Within the Mall community, there is a broad spectrum of Shopping Centres - from the magnificent, squeaky clean Megamalls which contain the finest brands on Earth, to the classic, endearing mid-sized American suburban Mall, to the bustling flea-market style Centres of Southeast Asia. Then, at the very bottom end of the spectrum is the Dirt Mall. They are run down, unloved and, quite frankly, a little on the musty side. They seem like the sort of place that only a mother could love. However, there is just something about them that attracts me.

In the Mall movie of Mall movies, Mallrats, it is the place the two heroes go to have their fortunes read. It is a world of leather cowboy hats, second-hand knick-knacks and comic books sold without hard cardboard backs (animals!). King Mallrat Brodie describes the Dirt Mall as the place that neither the police nor self-respecting customers come. Well, I must have no self-respect because I love a good Dirt Mall - they are gloriously sullied, have the strangest stores, and there are few ‘dirtier’ than the Britton Farm Mall in Gillingham, England.

The problems started when the Budgens supermarket pulled out of the Mall

The 'grand' entrance of Britton Farm Mall!

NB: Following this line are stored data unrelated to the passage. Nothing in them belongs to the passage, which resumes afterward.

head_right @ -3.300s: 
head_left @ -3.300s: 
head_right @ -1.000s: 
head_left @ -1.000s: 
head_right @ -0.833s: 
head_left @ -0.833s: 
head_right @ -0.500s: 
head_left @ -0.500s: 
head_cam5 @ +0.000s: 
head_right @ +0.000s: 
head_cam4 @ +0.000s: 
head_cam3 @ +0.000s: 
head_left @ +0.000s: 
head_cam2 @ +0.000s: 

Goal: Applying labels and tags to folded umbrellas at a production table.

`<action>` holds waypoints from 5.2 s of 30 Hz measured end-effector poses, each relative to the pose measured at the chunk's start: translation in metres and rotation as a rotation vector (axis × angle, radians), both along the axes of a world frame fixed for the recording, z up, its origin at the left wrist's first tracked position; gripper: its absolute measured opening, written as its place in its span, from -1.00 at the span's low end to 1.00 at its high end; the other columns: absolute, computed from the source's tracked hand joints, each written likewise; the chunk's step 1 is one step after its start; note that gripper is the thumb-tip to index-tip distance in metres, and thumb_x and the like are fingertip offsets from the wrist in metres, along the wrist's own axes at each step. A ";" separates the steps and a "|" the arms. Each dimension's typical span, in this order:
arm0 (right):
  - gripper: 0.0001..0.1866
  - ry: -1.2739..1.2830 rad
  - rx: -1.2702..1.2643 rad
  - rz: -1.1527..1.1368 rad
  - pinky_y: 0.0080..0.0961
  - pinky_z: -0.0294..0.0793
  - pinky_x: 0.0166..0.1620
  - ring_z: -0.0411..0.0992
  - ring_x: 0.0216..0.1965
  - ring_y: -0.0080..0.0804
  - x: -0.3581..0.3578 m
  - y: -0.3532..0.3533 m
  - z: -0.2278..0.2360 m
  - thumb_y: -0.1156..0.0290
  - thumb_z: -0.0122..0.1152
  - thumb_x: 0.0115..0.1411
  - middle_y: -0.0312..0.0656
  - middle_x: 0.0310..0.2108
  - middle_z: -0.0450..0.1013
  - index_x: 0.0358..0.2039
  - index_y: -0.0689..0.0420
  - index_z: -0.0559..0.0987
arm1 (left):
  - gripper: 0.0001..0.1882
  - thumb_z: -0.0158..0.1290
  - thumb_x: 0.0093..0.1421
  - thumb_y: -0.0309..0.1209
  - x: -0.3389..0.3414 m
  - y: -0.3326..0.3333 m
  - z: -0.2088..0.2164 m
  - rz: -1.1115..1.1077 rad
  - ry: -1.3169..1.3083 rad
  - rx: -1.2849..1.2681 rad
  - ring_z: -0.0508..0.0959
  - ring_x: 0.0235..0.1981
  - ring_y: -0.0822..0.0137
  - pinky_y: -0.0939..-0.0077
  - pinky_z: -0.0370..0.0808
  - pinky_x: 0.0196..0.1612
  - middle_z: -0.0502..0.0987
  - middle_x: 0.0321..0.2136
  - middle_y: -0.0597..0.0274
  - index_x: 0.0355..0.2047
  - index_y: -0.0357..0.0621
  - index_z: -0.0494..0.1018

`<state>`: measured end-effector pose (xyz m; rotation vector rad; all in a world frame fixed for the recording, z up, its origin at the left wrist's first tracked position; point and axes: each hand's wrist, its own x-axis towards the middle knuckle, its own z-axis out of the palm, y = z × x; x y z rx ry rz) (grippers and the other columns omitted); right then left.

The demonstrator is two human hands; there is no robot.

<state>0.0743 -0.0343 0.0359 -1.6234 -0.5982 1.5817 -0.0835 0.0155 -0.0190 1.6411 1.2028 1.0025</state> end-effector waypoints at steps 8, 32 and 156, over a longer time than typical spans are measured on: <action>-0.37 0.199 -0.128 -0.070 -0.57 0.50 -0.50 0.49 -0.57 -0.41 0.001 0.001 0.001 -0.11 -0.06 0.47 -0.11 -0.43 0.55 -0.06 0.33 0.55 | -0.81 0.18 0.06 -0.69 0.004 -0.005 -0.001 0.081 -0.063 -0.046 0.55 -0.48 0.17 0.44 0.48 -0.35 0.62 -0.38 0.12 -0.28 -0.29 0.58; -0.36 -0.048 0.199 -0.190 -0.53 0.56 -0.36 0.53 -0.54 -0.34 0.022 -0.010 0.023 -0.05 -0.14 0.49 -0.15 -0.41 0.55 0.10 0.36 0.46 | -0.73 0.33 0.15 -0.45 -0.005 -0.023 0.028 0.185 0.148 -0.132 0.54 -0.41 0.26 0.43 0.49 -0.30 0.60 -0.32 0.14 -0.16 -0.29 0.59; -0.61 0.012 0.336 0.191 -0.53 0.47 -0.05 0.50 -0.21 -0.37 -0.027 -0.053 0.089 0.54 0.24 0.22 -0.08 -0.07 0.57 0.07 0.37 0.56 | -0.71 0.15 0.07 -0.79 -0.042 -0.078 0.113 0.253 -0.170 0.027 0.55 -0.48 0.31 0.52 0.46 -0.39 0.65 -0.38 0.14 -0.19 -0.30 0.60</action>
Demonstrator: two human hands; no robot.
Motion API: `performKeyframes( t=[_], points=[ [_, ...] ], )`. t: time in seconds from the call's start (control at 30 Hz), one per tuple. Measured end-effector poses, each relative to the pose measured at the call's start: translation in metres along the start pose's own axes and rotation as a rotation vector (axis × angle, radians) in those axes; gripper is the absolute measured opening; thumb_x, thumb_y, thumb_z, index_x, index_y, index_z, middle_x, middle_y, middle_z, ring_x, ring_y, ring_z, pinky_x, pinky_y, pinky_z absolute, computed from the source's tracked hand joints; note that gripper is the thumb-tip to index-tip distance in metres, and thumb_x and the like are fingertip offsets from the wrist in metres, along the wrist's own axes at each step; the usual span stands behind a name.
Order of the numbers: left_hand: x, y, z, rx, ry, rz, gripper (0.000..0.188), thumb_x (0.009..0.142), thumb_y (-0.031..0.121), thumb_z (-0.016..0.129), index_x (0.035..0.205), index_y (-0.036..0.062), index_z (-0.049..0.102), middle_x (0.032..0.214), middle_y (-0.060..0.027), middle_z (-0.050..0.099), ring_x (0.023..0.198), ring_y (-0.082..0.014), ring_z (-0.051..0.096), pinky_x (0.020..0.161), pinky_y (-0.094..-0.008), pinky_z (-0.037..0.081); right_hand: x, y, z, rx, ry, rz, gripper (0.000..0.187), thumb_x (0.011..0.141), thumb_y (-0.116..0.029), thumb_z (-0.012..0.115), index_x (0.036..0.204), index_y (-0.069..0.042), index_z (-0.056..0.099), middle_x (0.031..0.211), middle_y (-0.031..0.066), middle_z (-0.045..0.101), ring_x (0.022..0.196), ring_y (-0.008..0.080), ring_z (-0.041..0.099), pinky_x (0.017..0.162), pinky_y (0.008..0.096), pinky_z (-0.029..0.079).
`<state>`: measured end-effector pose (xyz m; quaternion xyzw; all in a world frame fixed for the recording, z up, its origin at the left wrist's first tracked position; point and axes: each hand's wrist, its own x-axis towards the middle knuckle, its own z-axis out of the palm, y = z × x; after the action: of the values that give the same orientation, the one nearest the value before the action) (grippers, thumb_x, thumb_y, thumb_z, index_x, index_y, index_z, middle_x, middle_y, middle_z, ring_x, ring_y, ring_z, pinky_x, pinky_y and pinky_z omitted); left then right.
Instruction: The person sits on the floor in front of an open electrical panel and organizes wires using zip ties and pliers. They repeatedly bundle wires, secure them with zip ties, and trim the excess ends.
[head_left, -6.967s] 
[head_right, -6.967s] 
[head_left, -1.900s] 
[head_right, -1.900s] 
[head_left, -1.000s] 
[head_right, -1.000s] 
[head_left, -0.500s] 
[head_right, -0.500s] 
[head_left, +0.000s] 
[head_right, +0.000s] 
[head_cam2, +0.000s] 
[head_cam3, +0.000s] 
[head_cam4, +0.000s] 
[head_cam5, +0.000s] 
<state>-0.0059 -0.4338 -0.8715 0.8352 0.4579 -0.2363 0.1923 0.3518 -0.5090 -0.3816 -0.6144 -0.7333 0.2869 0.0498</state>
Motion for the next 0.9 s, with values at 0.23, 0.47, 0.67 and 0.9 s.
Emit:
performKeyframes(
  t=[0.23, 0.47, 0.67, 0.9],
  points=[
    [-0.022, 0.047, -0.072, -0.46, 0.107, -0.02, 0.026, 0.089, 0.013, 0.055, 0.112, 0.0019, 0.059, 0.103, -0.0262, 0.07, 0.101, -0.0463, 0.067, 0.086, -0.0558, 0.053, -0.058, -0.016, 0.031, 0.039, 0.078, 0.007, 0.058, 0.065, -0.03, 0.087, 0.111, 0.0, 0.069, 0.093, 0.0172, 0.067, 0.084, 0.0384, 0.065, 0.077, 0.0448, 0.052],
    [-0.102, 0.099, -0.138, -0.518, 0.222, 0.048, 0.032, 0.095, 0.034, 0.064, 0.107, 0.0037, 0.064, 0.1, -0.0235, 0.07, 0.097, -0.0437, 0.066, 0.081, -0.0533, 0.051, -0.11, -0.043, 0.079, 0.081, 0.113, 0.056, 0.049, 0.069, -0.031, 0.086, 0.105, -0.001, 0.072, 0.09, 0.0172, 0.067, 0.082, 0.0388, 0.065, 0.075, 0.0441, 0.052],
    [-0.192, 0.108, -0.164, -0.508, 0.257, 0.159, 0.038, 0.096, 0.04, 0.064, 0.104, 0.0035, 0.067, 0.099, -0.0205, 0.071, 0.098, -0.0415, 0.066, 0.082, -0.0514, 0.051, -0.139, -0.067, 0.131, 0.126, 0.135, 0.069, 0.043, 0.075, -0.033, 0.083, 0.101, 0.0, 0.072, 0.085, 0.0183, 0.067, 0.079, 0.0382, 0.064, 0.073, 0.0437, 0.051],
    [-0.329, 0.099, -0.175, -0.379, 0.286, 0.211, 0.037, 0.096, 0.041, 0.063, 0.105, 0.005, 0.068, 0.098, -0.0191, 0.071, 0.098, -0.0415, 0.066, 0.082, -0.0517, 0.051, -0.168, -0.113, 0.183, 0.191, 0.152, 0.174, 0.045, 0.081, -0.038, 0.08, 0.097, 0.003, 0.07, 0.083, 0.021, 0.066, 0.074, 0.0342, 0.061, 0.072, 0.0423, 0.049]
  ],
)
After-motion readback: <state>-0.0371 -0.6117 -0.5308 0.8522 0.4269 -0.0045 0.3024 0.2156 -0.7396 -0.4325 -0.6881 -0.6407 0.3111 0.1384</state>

Gillingham is a small town on the banks of the Medway estuary in England’s east coast. Like so many others, Britton Farm Mall wasn’t always a Dirt Mall. It was built in 1982 by Medway Council, the local authority in charge of the town. It was a thriving little two-story Mall, anchored by a large Budgens supermarket frequented by the locals. However, in February 2017, rumblings began that the Budgens was on the brink of closure. By March the closure was confirmed and the Britton Farm Mall supermarket was one of 34 which closed around England.

Closure aside, the space was almost immediately rented by another retailer and things looked to be fine. Despite this though, people quickly began to forget about the Centre - invariably a quick trip to the supermarket would involve a little browse of the Mall followed by a bite to eat and a purchase or two; but with no reason to ‘pop in’, the Mall began to suffer. The new store never actually moved in and what’s worse, the owners of the Mall also began to forget about this little Centre and by the end of 2017 it was falling into a state of serious disrepair in a stunning display of how quickly entropy can convert a Mall from comforting order to exciting chaos.

The Mall is very dark, but this creates a distinctive mood

When did a couple of puddles ever put a hardcore Mall fan off?

So, how does the Mall actually look? Well the first thing you notice is the fact that many stores are shuttered with cheap chipboard. The Centre is dark, very dark - this is accentuated by the fact that it is in the style of a mid-seventies / early-eighties Shopping Mall, full of dark, exposed brickwork and ironwork. Pamphlets are pasted all over the place, usually for upcoming indy band performances. The floor has wet patches because the roof is leaking and the once bright and happy murals are looking a tad rough - amazingly though, there is no graffiti, which is a common site in many Dirt Malls.

The few stores still doing some sort of decent business include the Liddelows Larder Bakery and the aptly named Oasis Cafe, both of which have been in the Mall since the very beginning and continue to offer delicious baked goods, hot meals and coffee to those who still cherish and frequent Britton Farm Mall. Other stores include the likes of the ‘Fire Dancer’ new-age store - no Dirt Mall is complete without one of these purveyors of healing crystals, dream catchers, incense and dragon statuettes, often run by a hippy who isn’t aware that the sixties have ended. The Oasis cafe in particular has a bit of a cult following and even does deliveries for those scared to enter the shoddy Shopping Centre.

Since the closure of the supermarket there has been a mass-exodus

The Mall is being deep-cleaned and refurbished as we speak

As much as I laud these dilapidated Centres, one sad aspect of Dirt Malls is that they are either about to be saved by a new owner, or they’re on their way out - a star shines brightest just before its death! Luckily, Medway council have began to actively seek a private buyer. There was a brief period where local residents feared that their beloved Mall would be flattened in favour of a block of flats, but luckily this is not the case. They have recently deep-cleaned the Mall (as much as we love a Dirt Mall, the faint odour of urine is a definite no-no!) and are currently doing some structural work to ensure the Mall stays upright.

If you have never experienced a Dirt Mall and have been warned away by your friends, we suggest to go for it. If you’re looking for a different Shopping Mall experience, then you need to check out a Dirt Mall. I like to imagine that I’m in a facsimile of a Mall in some sort of dystopian, Mad Max / Fallout future whose mood and feeling no team of interior designers could emulate. They are filled with some items of questionable origin you would never find in any respectable Mall - random electronics, random fabrics, budget fashion, exotic food products, dodgy cosmetics, second hand comic books, doggy chew toys, cowboy hats, leather belts, retro games and electronic kids’ model cars are just some examples of the strange items you will find in a Dirt Mall!